NVIDIA L40 system pytorch:2.4.0-py3.11-cuda12.4.1-devel-ubuntu22

Reason and Possible fixes

No idea as to the reason. A temporary fix could be to lock the PyTorch version required by RL4CO to PyTorch 2.4.1.

Checklist

[x] I have checked that there is no similar issue in the repo (required)
[x] I have provided a minimal working example to reproduce the bug (required)

fedebotu commented 1 month ago

Hi @alopezrivera , thanks for reporting this bug, as it may be critical. Here are a few follow-up questions to narrow down the problem before checking on our end:

Which environment and model did you use?
Does the bug appear if you train on FP-32 instead?
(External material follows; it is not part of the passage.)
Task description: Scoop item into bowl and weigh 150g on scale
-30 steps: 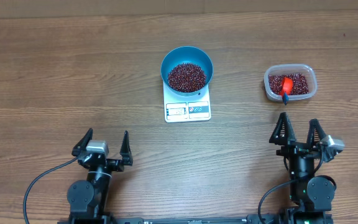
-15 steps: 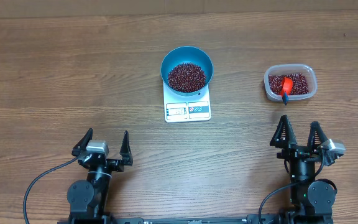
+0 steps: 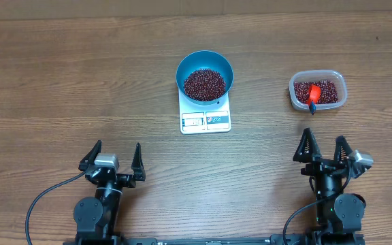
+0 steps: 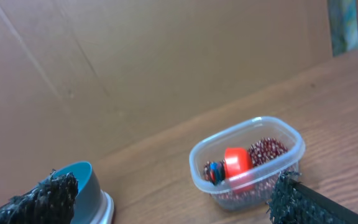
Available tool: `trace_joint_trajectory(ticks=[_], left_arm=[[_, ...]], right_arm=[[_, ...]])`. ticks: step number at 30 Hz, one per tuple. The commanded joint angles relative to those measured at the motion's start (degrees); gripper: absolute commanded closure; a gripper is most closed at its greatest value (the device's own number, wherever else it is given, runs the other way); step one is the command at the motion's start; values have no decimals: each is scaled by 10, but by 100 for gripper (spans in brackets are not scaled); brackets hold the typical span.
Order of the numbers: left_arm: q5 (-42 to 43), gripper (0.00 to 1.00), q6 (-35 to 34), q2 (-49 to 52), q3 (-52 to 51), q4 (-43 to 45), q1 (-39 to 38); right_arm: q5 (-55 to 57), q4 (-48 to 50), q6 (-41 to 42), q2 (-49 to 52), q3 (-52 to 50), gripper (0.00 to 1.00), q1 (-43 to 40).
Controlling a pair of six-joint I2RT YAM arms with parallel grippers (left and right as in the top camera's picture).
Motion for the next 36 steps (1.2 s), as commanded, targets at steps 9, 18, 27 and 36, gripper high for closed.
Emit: trace_joint_trajectory(ticks=[9, 18, 27, 36], left_arm=[[2, 1, 0, -6, -3, -2, 4], [2, 0, 0, -6, -3, -2, 4], [2, 1, 0, -6, -3, -2, 4], [2, 0, 0, -6, -3, -2, 4]], right_arm=[[2, 11, -19, -6, -6, 0, 3], [-142, 58, -196, -6, -6, 0, 3], [-134, -23, -217, -6, -6, 0, 3], [-134, -22, -215, -6, -6, 0, 3]])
This might be due to new precision settings in PyTorch 2.5

fedebotu commented 1 month ago

Hey @alopezrivera, I could not reproduce your results on my end. I am running the quickstart notebook with both the previous version and the newer one, and get the same result.

Output of from rl4co.utils.utils import show_versions; show_versions() :

INSTALLED VERSIONS
-------------------------------------
            rl4co : 0.5.0
            torch : 2.5.0+cu124
        lightning : 2.2.1
          torchrl : 2024.10.21
       tensordict : 2024.10.21
            numpy : 1.26.4
pytorch_geometric : Not installed
       hydra-core : 1.3.2
        omegaconf : 2.3.0
       matplotlib : 3.8.3
           Python : 3.11.10
         Platform : Linux-6.8.0-47-generic-x86_64-with-glibc2.39
 Lightning device : cuda

PS: note that due to several recent updates to PyTorch, there may be some incompatibilities with torchrl and tensordict. The latter was updated few hours ago and is causing some issues (see #229 ) because TorchRL was not upgraded to the latest version yet ( I believe torchrl is going to be updated soon as you can see here).

I installed the nightly versions with the following command:

pip3 install torchrl-nightly

fedebotu commented 1 month ago

@alopezrivera most recent TorchRL and Tensordict have been released, still cannot reproduce the bug. When you become available, please let us know how to reproduce the result!

alopezrivera commented 1 month ago

In that case it is highly likely that this had to do with either numerical precision settings or some operation conducted inside my space vehicle routing environment. I'll look into those two possibilities asap and try to construct a minimal environment that reproduces the issue.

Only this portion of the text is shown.